__TASK REQUIREMENTS__
The records below need to be restated word for word.
═══ MATERIAL TO PROCESS ═══
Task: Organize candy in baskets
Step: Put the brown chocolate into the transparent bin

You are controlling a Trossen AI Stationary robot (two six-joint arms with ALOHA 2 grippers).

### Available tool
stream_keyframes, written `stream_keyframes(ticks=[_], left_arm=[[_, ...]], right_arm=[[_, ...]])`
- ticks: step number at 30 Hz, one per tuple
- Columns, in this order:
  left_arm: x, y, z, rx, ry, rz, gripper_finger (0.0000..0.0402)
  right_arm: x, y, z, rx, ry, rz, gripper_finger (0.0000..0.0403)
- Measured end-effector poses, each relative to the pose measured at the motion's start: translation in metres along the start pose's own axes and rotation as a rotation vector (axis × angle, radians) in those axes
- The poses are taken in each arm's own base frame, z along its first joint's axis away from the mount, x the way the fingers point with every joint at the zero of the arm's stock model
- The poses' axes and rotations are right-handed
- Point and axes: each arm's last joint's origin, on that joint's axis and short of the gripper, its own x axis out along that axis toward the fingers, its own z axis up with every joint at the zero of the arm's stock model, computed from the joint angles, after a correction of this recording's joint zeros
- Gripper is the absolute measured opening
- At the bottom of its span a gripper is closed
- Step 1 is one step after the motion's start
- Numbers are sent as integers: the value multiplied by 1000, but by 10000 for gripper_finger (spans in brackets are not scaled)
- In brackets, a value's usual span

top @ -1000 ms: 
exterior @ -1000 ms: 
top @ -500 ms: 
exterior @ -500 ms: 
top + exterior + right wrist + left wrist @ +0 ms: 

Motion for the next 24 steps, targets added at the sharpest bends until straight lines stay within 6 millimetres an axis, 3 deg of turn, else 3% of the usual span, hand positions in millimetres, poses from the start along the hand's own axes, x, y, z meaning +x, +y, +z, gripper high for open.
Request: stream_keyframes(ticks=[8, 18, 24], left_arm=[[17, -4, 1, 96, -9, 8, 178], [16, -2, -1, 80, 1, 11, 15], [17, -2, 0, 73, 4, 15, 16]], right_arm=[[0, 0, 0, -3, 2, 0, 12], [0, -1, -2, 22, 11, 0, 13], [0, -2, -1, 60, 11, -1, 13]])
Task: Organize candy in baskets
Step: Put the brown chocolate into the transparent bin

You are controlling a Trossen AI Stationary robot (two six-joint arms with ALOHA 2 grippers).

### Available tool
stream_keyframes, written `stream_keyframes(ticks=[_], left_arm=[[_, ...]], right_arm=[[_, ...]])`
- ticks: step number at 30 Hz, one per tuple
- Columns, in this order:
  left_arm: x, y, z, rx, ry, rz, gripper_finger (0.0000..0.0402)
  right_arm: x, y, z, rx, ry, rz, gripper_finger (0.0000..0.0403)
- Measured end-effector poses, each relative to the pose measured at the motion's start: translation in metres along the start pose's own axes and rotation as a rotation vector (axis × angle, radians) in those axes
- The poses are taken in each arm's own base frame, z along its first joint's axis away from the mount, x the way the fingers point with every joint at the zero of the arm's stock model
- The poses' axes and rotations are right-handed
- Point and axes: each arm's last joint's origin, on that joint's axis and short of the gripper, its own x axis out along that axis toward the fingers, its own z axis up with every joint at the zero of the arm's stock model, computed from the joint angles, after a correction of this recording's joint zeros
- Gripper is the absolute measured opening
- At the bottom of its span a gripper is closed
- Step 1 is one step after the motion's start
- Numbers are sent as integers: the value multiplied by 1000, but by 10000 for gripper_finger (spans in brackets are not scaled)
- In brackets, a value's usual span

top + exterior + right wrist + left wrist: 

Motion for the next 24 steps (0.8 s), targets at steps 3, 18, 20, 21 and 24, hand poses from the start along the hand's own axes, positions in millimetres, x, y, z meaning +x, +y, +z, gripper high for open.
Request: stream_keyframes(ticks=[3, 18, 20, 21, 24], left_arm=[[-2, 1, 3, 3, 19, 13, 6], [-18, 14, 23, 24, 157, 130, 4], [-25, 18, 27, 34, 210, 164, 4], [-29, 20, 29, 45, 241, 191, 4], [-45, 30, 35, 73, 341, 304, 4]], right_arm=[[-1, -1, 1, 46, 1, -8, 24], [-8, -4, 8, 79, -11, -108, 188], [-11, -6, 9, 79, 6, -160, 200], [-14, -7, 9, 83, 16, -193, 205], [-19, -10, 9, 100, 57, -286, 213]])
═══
__RESULT OF THIS TASK__
Task: Organize candy in baskets
Step: Put the brown chocolate into the transparent bin

You are controlling a Trossen AI Stationary robot (two six-joint arms with ALOHA 2 grippers).

### Available tool
stream_keyframes, written `stream_keyframes(ticks=[_], left_arm=[[_, ...]], right_arm=[[_, ...]])`
- ticks: step number at 30 Hz, one per tuple
- Columns, in this order:
  left_arm: x, y, z, rx, ry, rz, gripper_finger (0.0000..0.0402)
  right_arm: x, y, z, rx, ry, rz, gripper_finger (0.0000..0.0403)
- Measured end-effector poses, each relative to the pose measured at the motion's start: translation in metres along the start pose's own axes and rotation as a rotation vector (axis × angle, radians) in those axes
- The poses are taken in each arm's own base frame, z along its first joint's axis away from the mount, x the way the fingers point with every joint at the zero of the arm's stock model
- The poses' axes and rotations are right-handed
- Point and axes: each arm's last joint's origin, on that joint's axis and short of the gripper, its own x axis out along that axis toward the fingers, its own z axis up with every joint at the zero of the arm's stock model, computed from the joint angles, after a correction of this recording's joint zeros
- Gripper is the absolute measured opening
- At the bottom of its span a gripper is closed
- Step 1 is one step after the motion's start
- Numbers are sent as integers: the value multiplied by 1000, but by 10000 for gripper_finger (spans in brackets are not scaled)
- In brackets, a value's usual span

top @ -1000 ms: 
exterior @ -1000 ms: 
top @ -500 ms: 
exterior @ -500 ms: 
top + exterior + right wrist + left wrist @ +0 ms: 

Motion for the next 24 steps, targets added at the sharpest bends until straight lines stay within 6 millimetres an axis, 3 deg of turn, else 3% of the usual span, hand positions in millimetres, poses from the start along the hand's own axes, x, y, z meaning +x, +y, +z, gripper high for open.
Request: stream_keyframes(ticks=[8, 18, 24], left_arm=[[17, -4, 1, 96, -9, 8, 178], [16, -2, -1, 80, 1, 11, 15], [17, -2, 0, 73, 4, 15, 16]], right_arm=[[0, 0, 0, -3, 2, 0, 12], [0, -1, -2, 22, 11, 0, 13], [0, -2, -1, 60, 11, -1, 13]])
Task: Organize candy in baskets
Step: Put the brown chocolate into the transparent bin

You are controlling a Trossen AI Stationary robot (two six-joint arms with ALOHA 2 grippers).

### Available tool
stream_keyframes, written `stream_keyframes(ticks=[_], left_arm=[[_, ...]], right_arm=[[_, ...]])`
- ticks: step number at 30 Hz, one per tuple
- Columns, in this order:
  left_arm: x, y, z, rx, ry, rz, gripper_finger (0.0000..0.0402)
  right_arm: x, y, z, rx, ry, rz, gripper_finger (0.0000..0.0403)
- Measured end-effector poses, each relative to the pose measured at the motion's start: translation in metres along the start pose's own axes and rotation as a rotation vector (axis × angle, radians) in those axes
- The poses are taken in each arm's own base frame, z along its first joint's axis away from the mount, x the way the fingers point with every joint at the zero of the arm's stock model
- The poses' axes and rotations are right-handed
- Point and axes: each arm's last joint's origin, on that joint's axis and short of the gripper, its own x axis out along that axis toward the fingers, its own z axis up with every joint at the zero of the arm's stock model, computed from the joint angles, after a correction of this recording's joint zeros
- Gripper is the absolute measured opening
- At the bottom of its span a gripper is closed
- Step 1 is one step after the motion's start
- Numbers are sent as integers: the value multiplied by 1000, but by 10000 for gripper_finger (spans in brackets are not scaled)
- In brackets, a value's usual span

top + exterior + right wrist + left wrist: 

Motion for the next 24 steps (0.8 s), targets at steps 3, 18, 20, 21 and 24, hand poses from the start along the hand's own axes, positions in millimetres, x, y, z meaning +x, +y, +z, gripper high for open.
Request: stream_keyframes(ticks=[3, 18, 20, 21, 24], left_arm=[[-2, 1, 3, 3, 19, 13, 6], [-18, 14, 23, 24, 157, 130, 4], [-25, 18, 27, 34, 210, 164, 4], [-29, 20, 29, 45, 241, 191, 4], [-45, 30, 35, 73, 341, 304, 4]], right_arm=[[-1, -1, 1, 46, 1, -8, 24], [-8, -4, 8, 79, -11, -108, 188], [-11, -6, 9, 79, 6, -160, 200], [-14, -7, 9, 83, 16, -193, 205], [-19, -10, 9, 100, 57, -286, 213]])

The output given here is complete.